The object representing the structure as a whole
typically owns the root node (or something similar).
- The destructor for each object only needs to delete pointers
to nodes it owns.
A typical destructor is thus one or two lines,
with each line being a delete statement.
- Splicing is removing a subsection (consisting of consecutive items)
from one list and inserting it into another list.
- Splicing is a constant-time operation for linked lists.
It is not constant time for any of the other data structures we studied.
Thus, splicing is where linked lists shine.
- If we do not allow splicing, then every linked-list operation changes the size of the list by at most 1
(or sets the size to zero).
Thus, we can easily keep track of the size, and return it in constant time.
However, splicing changes the size of a list by an amount that cannot be efficiently determined.
Thus, if we allow splicing, then to determine the size of a linked list, we must iterate through it,
a linear-time operation.
- Locality of reference
is a property that an algorithm can have.
It means that,
when the algorithm access an item in a data structure,
the following accesses are likely to be to the same item
or nearby items.
- When a memory location is accessed,
a memory cache will generally load nearby memory locations,
thus greatly speeding up access to them.
If an algorithm has locality of reference,
it is thus advantageous to use a data structure in which consecutive
items are stored in nearby memory locations.
- std::vector and std::deque
tend to store consecutive items in nearby memory locations.
Thus, when they are used with algorithms having good locality of reference,
memory caching gives a significant performance boost.
std::list generally does not store consecutive items in
nearby memory locations.
Thus, there is no associated performance boost.
- Here are seven for which the order differs:
- Look-up, given index.

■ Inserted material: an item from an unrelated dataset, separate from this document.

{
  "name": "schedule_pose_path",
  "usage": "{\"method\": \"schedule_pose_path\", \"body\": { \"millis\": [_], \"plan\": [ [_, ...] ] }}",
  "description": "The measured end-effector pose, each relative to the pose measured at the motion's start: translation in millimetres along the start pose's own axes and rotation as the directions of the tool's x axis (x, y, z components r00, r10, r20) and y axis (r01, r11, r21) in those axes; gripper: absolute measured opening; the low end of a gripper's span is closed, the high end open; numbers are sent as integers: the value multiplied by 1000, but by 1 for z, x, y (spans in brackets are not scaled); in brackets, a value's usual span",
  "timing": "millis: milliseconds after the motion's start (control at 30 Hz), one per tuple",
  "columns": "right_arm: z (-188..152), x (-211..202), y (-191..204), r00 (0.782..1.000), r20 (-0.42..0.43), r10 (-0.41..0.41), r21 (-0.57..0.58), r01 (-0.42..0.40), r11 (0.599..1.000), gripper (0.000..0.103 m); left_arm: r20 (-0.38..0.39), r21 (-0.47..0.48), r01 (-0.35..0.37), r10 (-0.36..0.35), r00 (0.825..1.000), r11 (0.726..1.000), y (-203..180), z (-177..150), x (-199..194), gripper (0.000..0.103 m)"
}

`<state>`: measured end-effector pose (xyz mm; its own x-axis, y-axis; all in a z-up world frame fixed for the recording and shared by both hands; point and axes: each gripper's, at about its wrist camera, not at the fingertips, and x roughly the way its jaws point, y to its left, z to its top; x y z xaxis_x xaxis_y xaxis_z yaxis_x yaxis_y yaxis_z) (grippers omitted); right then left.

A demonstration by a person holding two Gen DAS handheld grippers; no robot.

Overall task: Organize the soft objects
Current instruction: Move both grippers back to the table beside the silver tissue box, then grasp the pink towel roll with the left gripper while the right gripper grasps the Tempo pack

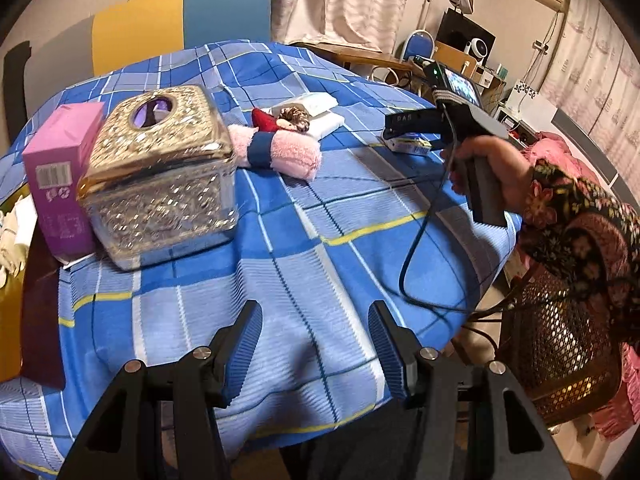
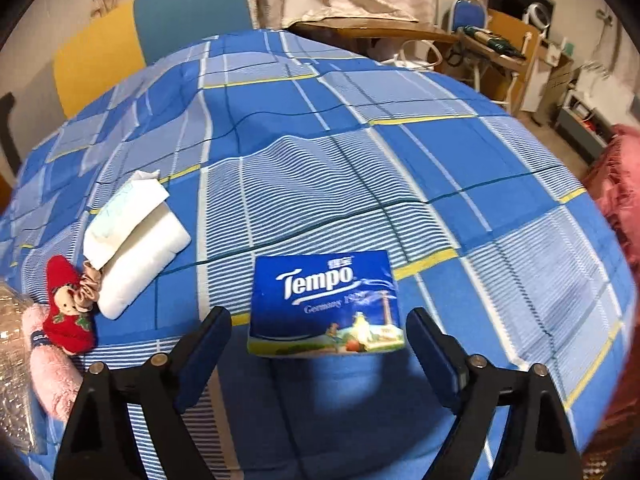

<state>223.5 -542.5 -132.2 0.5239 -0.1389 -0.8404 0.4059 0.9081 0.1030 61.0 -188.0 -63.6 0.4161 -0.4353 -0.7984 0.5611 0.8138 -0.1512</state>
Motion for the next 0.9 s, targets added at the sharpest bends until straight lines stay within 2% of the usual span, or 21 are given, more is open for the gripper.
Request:
{"method": "schedule_pose_path", "body": {
  "millis": [33, 133, 267, 400, 500, 600, 767, 833, 900],
  "plan": [
    [-1, 1, -1, 1000, -5, -6, -8, 6, 1000, 74, 1, -2, 1, -1, 1000, 1000, -2, 6, 2, 56],
    [-3, 0, -3, 1000, -9, 13, -25, -13, 1000, 73, 13, 1, 10, -10, 1000, 1000, -11, 25, 10, 56],
    [-12, -16, -11, 998, -37, 60, 3, -60, 998, 73, 3, 0, -13, 13, 1000, 1000, -27, 55, 32, 56],
    [-27, -42, -11, 994, -3, 109, 3, -109, 994, 73, -49, -38, -63, 61, 997, 997, -39, 87, 68, 57],
    [-30, -53, -10, 994, 34, 104, -12, -104, 994, 73, -88, -105, -124, 115, 989, 987, -39, 111, 98, 59],
    [-25, -61, -15, 991, 69, 114, 4, -114, 993, 73, -100, -134, -211, 198, 975, 968, -38, 126, 119, 59],
    [-17, -62, -24, 986, 70, 151, 48, -154, 987, 73, -132, -178, -358, 338, 932, 917, -26, 148, 158, 59],
    [-16, -63, -24, 984, 76, 164, 58, -169, 984, 73, -161, -210, -374, 345, 925, 904, -16, 149, 171, 59],
    [-15, -65, -23, 980, 79, 184, 60, -189, 980, 73, -147, -226, -377, 351, 925, 898, -10, 148, 174, 59]
  ]
}}
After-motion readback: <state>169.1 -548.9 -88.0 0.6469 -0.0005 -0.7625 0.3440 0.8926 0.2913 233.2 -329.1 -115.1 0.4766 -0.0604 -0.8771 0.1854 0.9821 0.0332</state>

O(1) for array; O(n) for doubly linked list.
- Insert, given iterator. O(n) for array; O(1) for doubly linked list.
- Insert at beginning. O(n) for array; O(1) for doubly linked list.
- Insert at end. O(n) [amortized constant time] for array,
unless provisions have been made for avoiding reallocation; O(1) for doubly linked list.

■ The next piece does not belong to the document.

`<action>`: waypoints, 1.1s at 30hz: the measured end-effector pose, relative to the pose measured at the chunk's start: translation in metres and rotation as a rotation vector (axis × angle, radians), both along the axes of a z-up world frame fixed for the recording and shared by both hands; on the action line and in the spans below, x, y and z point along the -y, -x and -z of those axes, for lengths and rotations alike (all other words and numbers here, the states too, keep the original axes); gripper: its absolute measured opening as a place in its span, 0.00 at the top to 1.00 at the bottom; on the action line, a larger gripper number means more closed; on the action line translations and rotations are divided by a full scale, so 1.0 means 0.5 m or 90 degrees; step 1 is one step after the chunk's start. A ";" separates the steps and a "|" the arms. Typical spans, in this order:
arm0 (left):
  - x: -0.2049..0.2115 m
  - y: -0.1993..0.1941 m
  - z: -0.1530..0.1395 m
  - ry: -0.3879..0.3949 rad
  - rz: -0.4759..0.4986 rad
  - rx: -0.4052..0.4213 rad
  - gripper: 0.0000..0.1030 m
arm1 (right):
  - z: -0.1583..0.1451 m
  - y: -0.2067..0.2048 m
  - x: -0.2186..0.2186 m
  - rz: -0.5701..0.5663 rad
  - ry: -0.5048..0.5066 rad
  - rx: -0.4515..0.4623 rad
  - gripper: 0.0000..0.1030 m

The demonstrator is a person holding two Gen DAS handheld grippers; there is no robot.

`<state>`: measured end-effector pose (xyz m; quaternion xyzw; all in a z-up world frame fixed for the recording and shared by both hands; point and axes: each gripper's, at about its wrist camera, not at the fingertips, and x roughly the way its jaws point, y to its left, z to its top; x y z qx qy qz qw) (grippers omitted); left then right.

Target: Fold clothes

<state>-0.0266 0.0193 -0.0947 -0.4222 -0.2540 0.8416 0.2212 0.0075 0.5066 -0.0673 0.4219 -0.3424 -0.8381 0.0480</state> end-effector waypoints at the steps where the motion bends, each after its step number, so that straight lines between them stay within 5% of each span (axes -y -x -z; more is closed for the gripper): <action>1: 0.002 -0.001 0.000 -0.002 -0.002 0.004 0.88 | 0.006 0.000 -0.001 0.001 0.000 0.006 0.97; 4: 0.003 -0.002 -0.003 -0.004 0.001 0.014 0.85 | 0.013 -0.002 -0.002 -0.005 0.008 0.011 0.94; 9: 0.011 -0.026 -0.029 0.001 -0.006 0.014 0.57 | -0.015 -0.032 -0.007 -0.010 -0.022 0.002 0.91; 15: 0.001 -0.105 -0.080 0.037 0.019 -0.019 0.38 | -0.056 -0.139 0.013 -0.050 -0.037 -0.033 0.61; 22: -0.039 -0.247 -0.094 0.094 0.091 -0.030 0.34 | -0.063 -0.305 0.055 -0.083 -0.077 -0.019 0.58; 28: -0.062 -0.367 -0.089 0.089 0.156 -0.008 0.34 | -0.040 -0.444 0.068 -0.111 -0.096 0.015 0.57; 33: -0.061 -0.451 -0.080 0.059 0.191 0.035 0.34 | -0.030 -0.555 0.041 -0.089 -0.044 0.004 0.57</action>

- Remove, given iterator. O(n) for array; O(1) for doubly linked list.
- Remove at beginning. O(n) for array; O(1) for doubly linked list.
- Binary Search. O(log n) for array; O(n) for doubly linked list.
- Here are nine for which the order is the same:
- Traverse (iterate through all items). O(n) for both.
- Copy entire sequence. O(n) for both.
- Swap two sequences. O(1) for both.
- Sort. O(n log n) for both.
- Retrieve first item. O(1) for both.
- Retrieve last item. O(1) for both.
- Create empty data structure. O(1) for both.
- Remove at end. O(1) for both.
- Sequential Search. O(n) for both.
- In a Singly Linked List class, the data members needed are:
- A pointer to the first node in the list (head pointer).
- Maybe the size of the list.
- In a Singly Linked List node class, the data members needed are:
- This node’s data item.
- A pointer to the next node in the list.
- In a Doubly Linked List,
the class needs two pointers (head & tail),
and the node needs two pointers (next & previous).